EXERCISE OBJECTIVE: What you return must be the complete listing, unchanged.

INFORMATION PROVIDED:
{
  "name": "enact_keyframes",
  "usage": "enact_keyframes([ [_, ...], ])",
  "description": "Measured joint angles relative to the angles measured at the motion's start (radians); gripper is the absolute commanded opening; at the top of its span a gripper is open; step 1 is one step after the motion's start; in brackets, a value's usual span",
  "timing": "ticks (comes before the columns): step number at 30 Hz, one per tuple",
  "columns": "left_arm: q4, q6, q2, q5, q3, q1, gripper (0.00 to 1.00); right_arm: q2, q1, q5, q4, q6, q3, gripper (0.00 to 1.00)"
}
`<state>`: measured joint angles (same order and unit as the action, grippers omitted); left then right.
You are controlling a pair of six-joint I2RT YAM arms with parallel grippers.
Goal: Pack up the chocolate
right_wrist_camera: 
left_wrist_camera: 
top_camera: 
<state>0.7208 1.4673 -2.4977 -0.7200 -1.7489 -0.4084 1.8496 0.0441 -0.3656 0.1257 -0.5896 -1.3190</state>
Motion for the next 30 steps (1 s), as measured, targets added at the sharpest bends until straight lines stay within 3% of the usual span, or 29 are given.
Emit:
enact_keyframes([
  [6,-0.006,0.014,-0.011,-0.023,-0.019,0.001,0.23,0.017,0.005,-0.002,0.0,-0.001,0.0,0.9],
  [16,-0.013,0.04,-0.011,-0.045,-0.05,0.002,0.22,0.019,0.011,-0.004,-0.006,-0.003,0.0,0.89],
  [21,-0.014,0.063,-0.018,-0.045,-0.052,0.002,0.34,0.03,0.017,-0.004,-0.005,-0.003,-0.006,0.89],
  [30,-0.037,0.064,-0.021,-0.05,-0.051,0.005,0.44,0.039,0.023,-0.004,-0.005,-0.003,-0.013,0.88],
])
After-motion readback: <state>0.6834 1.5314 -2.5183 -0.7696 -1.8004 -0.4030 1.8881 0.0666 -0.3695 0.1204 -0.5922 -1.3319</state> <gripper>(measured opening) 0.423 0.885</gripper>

EXERCISE RESULT:
{
  "name": "enact_keyframes",
  "usage": "enact_keyframes([ [_, ...], ])",
  "description": "Measured joint angles relative to the angles measured at the motion's start (radians); gripper is the absolute commanded opening; at the top of its span a gripper is open; step 1 is one step after the motion's start; in brackets, a value's usual span",
  "timing": "ticks (comes before the columns): step number at 30 Hz, one per tuple",
  "columns": "left_arm: q4, q6, q2, q5, q3, q1, gripper (0.00 to 1.00); right_arm: q2, q1, q5, q4, q6, q3, gripper (0.00 to 1.00)"
}
`<state>`: measured joint angles (same order and unit as the action, grippers omitted); left then right.
You are controlling a pair of six-joint I2RT YAM arms with parallel grippers.
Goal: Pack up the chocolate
right_wrist_camera: 
left_wrist_camera: 
top_camera: 
<state>0.7208 1.4673 -2.4977 -0.7200 -1.7489 -0.4084 1.8496 0.0441 -0.3656 0.1257 -0.5896 -1.3190</state>
Motion for the next 30 steps (1 s), as measured, targets added at the sharpest bends until straight lines stay within 3% of the usual span, or 29 are given.
Emit:
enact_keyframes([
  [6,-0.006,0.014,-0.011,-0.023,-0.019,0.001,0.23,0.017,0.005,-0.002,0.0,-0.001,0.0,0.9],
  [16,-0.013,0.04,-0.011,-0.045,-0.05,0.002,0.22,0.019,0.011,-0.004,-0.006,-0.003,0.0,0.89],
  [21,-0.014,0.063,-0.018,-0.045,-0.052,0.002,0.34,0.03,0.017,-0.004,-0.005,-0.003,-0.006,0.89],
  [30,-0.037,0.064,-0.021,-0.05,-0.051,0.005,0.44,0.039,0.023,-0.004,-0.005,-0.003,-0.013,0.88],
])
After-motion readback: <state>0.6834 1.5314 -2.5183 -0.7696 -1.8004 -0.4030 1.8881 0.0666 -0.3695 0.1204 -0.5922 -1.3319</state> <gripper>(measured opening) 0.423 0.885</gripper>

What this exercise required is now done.